Task brief: Print every line of the material exactly.

Supplied material:
--------------------

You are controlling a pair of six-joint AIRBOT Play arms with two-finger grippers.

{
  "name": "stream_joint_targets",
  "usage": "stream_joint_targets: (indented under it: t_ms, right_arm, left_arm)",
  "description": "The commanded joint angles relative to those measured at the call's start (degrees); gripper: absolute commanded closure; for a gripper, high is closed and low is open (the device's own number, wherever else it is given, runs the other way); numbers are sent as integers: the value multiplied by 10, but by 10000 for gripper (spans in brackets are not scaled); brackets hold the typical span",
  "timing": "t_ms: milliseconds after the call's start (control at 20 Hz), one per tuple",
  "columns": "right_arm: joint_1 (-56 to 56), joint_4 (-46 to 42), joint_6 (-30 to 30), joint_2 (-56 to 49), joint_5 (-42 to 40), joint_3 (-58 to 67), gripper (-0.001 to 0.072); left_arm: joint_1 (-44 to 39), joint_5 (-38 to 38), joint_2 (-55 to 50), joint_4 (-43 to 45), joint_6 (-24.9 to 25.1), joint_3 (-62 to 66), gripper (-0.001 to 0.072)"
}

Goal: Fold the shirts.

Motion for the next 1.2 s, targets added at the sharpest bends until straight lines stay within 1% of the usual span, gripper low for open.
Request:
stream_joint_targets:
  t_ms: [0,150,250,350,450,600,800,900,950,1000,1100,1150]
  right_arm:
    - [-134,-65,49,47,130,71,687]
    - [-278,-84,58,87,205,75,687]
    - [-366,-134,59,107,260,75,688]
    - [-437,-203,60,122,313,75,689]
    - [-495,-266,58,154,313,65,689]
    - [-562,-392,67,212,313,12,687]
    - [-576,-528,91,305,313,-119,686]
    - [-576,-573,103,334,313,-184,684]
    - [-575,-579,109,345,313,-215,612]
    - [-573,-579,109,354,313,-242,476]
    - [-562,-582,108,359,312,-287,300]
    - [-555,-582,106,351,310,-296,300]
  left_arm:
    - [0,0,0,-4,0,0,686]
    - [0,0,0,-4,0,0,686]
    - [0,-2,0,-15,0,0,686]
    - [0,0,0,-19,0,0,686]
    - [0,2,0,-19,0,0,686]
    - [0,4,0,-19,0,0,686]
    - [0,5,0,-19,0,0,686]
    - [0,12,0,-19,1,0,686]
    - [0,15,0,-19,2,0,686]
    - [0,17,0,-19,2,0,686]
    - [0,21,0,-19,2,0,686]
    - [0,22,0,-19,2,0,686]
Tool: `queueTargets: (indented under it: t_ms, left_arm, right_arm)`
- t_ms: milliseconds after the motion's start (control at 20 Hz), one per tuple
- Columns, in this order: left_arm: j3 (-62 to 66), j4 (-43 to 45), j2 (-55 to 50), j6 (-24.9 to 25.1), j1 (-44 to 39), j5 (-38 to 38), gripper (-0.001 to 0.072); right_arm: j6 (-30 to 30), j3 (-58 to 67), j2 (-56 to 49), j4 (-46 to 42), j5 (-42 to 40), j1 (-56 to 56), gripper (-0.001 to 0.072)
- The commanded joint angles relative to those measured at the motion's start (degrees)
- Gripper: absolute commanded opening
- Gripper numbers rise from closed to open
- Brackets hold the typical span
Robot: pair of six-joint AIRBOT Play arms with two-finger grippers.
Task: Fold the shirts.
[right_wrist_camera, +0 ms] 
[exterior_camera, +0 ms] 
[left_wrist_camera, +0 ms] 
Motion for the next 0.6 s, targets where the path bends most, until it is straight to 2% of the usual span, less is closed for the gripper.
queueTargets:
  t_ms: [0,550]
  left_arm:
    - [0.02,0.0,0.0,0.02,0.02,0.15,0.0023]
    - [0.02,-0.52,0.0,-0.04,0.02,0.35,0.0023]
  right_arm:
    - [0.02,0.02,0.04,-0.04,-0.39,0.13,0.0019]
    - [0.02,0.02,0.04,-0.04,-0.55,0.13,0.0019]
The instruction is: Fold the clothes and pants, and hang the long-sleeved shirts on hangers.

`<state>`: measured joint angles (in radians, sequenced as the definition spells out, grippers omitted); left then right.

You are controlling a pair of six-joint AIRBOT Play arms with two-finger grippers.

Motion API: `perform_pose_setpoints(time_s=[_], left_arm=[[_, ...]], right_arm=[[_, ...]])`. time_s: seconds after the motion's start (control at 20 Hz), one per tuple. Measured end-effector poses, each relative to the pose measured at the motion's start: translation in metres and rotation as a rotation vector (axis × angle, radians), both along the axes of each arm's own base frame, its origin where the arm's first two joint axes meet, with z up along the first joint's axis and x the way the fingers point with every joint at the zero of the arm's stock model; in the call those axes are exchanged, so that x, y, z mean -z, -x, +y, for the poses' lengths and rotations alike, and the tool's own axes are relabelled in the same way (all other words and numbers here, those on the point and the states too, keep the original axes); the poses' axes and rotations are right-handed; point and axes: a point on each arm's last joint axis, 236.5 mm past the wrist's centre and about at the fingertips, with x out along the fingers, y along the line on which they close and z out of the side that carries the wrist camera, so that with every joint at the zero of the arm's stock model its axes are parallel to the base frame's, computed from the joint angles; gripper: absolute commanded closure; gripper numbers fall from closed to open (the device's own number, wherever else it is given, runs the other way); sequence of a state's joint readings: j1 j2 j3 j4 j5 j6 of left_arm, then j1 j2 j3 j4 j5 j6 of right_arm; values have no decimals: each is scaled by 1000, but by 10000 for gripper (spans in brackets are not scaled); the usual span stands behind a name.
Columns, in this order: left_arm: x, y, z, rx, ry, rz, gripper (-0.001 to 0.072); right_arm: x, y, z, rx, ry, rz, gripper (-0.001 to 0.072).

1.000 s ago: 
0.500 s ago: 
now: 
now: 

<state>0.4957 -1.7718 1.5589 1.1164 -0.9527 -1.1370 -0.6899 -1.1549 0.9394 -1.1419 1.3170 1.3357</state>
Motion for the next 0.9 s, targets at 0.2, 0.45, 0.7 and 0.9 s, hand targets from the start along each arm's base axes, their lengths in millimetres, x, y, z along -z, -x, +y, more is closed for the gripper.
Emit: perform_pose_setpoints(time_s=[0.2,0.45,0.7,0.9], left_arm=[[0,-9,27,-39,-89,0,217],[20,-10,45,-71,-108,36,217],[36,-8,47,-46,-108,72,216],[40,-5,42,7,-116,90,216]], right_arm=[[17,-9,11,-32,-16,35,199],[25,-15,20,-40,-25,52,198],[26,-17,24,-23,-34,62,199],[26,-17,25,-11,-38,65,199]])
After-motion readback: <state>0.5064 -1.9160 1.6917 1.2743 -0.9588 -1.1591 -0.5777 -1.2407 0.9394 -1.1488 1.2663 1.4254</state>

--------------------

Answer box:
You are controlling a pair of six-joint AIRBOT Play arms with two-finger grippers.

{
  "name": "stream_joint_targets",
  "usage": "stream_joint_targets: (indented under it: t_ms, right_arm, left_arm)",
  "description": "The commanded joint angles relative to those measured at the call's start (degrees); gripper: absolute commanded closure; for a gripper, high is closed and low is open (the device's own number, wherever else it is given, runs the other way); numbers are sent as integers: the value multiplied by 10, but by 10000 for gripper (spans in brackets are not scaled); brackets hold the typical span",
  "timing": "t_ms: milliseconds after the call's start (control at 20 Hz), one per tuple",
  "columns": "right_arm: joint_1 (-56 to 56), joint_4 (-46 to 42), joint_6 (-30 to 30), joint_2 (-56 to 49), joint_5 (-42 to 40), joint_3 (-58 to 67), gripper (-0.001 to 0.072); left_arm: joint_1 (-44 to 39), joint_5 (-38 to 38), joint_2 (-55 to 50), joint_4 (-43 to 45), joint_6 (-24.9 to 25.1), joint_3 (-62 to 66), gripper (-0.001 to 0.072)"
}

Goal: Fold the shirts.

Motion for the next 1.2 s, targets added at the sharpest bends until straight lines stay within 1% of the usual span, gripper low for open.
Request:
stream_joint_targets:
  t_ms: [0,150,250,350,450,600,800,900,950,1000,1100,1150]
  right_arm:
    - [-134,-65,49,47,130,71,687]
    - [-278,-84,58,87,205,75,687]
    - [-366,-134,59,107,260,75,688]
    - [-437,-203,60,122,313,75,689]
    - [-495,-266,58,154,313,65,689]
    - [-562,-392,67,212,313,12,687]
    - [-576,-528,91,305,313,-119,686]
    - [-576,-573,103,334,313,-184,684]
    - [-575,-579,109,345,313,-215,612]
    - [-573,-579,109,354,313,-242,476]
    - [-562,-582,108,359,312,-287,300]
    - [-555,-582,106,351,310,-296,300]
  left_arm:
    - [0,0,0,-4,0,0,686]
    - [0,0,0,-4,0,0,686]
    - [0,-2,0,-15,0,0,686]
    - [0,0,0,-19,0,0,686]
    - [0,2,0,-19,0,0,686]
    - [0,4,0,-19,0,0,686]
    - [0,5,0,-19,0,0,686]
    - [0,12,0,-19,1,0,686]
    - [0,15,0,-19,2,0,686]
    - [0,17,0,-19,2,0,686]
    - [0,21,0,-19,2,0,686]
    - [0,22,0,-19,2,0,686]
Tool: `queueTargets: (indented under it: t_ms, left_arm, right_arm)`
- t_ms: milliseconds after the motion's start (control at 20 Hz), one per tuple
- Columns, in this order: left_arm: j3 (-62 to 66), j4 (-43 to 45), j2 (-55 to 50), j6 (-24.9 to 25.1), j1 (-44 to 39), j5 (-38 to 38), gripper (-0.001 to 0.072); right_arm: j6 (-30 to 30), j3 (-58 to 67), j2 (-56 to 49), j4 (-46 to 42), j5 (-42 to 40), j1 (-56 to 56), gripper (-0.001 to 0.072)
- The commanded joint angles relative to those measured at the motion's start (degrees)
- Gripper: absolute commanded opening
- Gripper numbers rise from closed to open
- Brackets hold the typical span
Robot: pair of six-joint AIRBOT Play arms with two-finger grippers.
Task: Fold the shirts.
[right_wrist_camera, +0 ms] 
[exterior_camera, +0 ms] 
[left_wrist_camera, +0 ms] 
Motion for the next 0.6 s, targets where the path bends most, until it is straight to 2% of the usual span, less is closed for the gripper.
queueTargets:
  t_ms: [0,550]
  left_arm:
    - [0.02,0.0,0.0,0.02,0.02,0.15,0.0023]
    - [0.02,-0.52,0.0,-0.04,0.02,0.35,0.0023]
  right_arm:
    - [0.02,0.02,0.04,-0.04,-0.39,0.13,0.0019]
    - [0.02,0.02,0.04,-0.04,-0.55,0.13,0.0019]
The instruction is: Fold the clothes and pants, and hang the long-sleeved shirts on hangers.

`<state>`: measured joint angles (in radians, sequenced as the definition spells out, grippers omitted); left then right.

You are controlling a pair of six-joint AIRBOT Play arms with two-finger grippers.

Motion API: `perform_pose_setpoints(time_s=[_], left_arm=[[_, ...]], right_arm=[[_, ...]])`. time_s: seconds after the motion's start (control at 20 Hz), one per tuple. Measured end-effector poses, each relative to the pose measured at the motion's start: translation in metres and rotation as a rotation vector (axis × angle, radians), both along the axes of each arm's own base frame, its origin where the arm's first two joint axes meet, with z up along the first joint's axis and x the way the fingers point with every joint at the zero of the arm's stock model; in the call those axes are exchanged, so that x, y, z mean -z, -x, +y, for the poses' lengths and rotations alike, and the tool's own axes are relabelled in the same way (all other words and numbers here, those on the point and the states too, keep the original axes); the poses' axes and rotations are right-handed; point and axes: a point on each arm's last joint axis, 236.5 mm past the wrist's centre and about at the fingertips, with x out along the fingers, y along the line on which they close and z out of the side that carries the wrist camera, so that with every joint at the zero of the arm's stock model its axes are parallel to the base frame's, computed from the joint angles; gripper: absolute commanded closure; gripper numbers fall from closed to open (the device's own number, wherever else it is given, runs the other way); sequence of a state's joint readings: j1 j2 j3 j4 j5 j6 of left_arm, then j1 j2 j3 j4 j5 j6 of right_arm; values have no decimals: each is scaled by 1000, but by 10000 for gripper (spans in brackets are not scaled); the usual span stands behind a name.
Columns, in this order: left_arm: x, y, z, rx, ry, rz, gripper (-0.001 to 0.072); right_arm: x, y, z, rx, ry, rz, gripper (-0.001 to 0.072).

1.000 s ago: 
0.500 s ago: 
now: 
now: 

<state>0.4957 -1.7718 1.5589 1.1164 -0.9527 -1.1370 -0.6899 -1.1549 0.9394 -1.1419 1.3170 1.3357</state>
Motion for the next 0.9 s, targets at 0.2, 0.45, 0.7 and 0.9 s, hand targets from the start along each arm's base axes, their lengths in millimetres, x, y, z along -z, -x, +y, more is closed for the gripper.
Emit: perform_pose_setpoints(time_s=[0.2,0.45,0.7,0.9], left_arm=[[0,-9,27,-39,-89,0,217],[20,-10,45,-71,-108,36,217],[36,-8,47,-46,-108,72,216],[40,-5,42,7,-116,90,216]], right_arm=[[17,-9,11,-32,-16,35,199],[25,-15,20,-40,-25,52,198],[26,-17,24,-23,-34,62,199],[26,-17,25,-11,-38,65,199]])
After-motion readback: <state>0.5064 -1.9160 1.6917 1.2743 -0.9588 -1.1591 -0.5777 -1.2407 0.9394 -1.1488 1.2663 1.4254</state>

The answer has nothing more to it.